The motor-cortex target was based on pain-modulation work. Anodal tDCS over the left primary motor cortex has been studied for chronic pain and may influence thalamic activity and descending pain-control networks.

The prefrontal target in 1 patient reflected a different clinical presentation, with prominent anxiety and nonspecific pain. That variation is clinically understandable, but it makes the case series harder to interpret as a single standardized protocol.

Pain Scores Improved in 4 of 5 Patients

The primary outcome was daily pain severity on the Visual Analogue Scale (VAS), a 0-to-10 pain rating. Mean VAS scores decreased from 9.0 +/- 1.4 at baseline to 3.8 +/- 2.2 after treatment.

4 patients met the pain-response threshold of at least 50% reduction. The 1 nonresponder had comorbid substance use disorders, which the researchers noted can interact with somatic symptoms and complicate treatment response.

Global severity also improved. Mean Clinical Global Impression-Severity scores decreased from 6.8 +/- 0.5 to 3.4 +/- 0.9, and the same 4 patients met the response criterion of at least a 2-point reduction.

Additional symptom scales were used only when clinically relevant, so they cannot be pooled across all 5 patients. Still, the available scale results moved in the same general direction:

• Somatic symptoms: among 3 patients assessed with SASS, 2 showed substantial reductions of 44.7% and 77.3%.
• Depression: 2 patients with comorbid depression had Hamilton Depression Rating Scale reductions of 58.6% and 65%.
• Anxiety: the patient assessed with the Hamilton Anxiety Rating Scale had a 50% reduction.

Side Effects Were Mild and Transient

All patients completed the accelerated tDCS course. The source reported no serious adverse events and no treatment discontinuations.

Adverse effects were the kinds commonly monitored during tDCS:

• Tingling and itching: these were reported across multiple cases.
• Burning sensation: some patients reported transient burning during or around stimulation.
• Skin redness: 1 patient had skin redness, with no serious complication reported.

Tolerability is important because accelerated protocols increase the number of daily sessions. A short schedule is only useful if patients can realistically complete it without major discomfort or safety problems.
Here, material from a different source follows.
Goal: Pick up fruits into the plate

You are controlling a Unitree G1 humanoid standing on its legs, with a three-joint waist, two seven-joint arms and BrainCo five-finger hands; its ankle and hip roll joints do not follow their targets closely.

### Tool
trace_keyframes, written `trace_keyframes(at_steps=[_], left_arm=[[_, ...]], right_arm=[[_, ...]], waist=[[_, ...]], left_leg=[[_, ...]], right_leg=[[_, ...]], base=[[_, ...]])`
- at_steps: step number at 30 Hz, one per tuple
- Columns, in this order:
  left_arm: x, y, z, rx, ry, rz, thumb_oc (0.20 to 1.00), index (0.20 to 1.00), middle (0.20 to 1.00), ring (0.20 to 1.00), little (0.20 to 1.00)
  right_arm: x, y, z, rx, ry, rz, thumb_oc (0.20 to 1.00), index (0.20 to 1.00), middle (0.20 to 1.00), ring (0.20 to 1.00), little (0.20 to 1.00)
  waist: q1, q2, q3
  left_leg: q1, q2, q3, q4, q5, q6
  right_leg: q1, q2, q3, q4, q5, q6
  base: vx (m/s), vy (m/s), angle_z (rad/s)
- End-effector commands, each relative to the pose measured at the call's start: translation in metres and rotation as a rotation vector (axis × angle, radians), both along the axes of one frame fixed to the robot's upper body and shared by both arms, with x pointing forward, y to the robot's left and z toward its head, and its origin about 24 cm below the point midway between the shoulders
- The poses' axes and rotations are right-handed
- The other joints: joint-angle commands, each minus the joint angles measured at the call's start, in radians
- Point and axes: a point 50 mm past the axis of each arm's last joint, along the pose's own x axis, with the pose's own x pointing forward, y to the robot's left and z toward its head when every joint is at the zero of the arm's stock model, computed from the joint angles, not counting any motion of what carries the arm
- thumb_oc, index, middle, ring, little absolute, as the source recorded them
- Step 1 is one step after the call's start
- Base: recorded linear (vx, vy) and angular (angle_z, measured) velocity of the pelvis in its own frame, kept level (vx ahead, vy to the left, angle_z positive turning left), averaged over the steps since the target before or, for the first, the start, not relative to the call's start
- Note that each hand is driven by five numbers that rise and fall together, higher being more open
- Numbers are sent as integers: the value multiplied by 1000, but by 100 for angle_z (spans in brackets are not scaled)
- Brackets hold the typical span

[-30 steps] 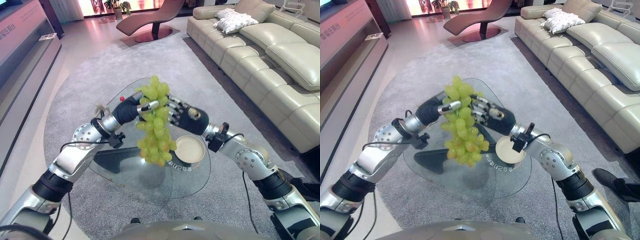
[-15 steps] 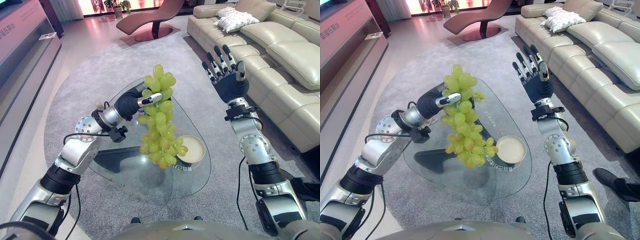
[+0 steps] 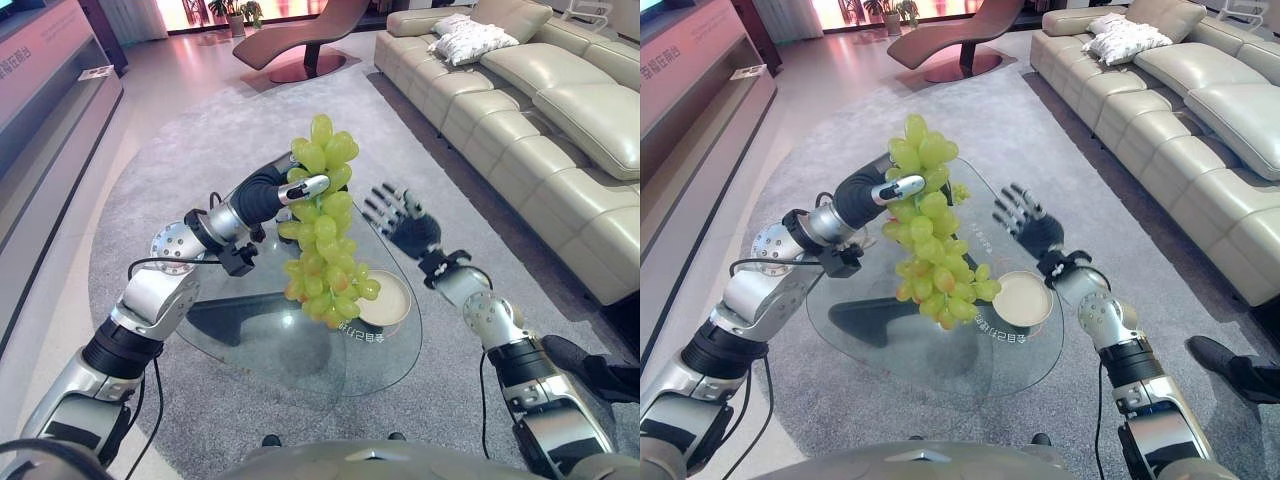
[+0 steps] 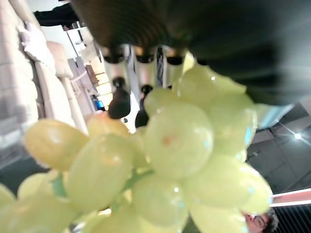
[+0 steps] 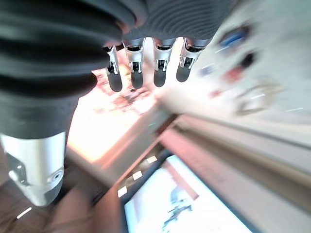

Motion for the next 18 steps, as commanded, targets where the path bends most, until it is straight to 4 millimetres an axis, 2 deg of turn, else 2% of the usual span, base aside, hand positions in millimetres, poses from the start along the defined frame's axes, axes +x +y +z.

The Case Series Supports Feasibility, Not Proof

The main value of this report is feasibility. A multi-session daily atDCS schedule was deliverable in a clinical setting, and 4 of 5 patients had rapid symptom improvement.

The limits are just as important. There was no sham group, no randomization, no blinding, and only 5 patients.

Placebo effects, expectation, medication changes, regression toward the mean, or ordinary symptom fluctuation cannot be ruled out.

Patient and protocol differences also complicate interpretation. Most patients received left motor-cortex stimulation, but 1 received prefrontal stimulation, and not every patient completed every symptom scale.

For clinical research, the next step is straightforward: larger randomized trials with sham stimulation, consistent outcome measures, and longer follow-up. Until then, accelerated tDCS for bodily distress disorder should be treated as preliminary, not an established treatment.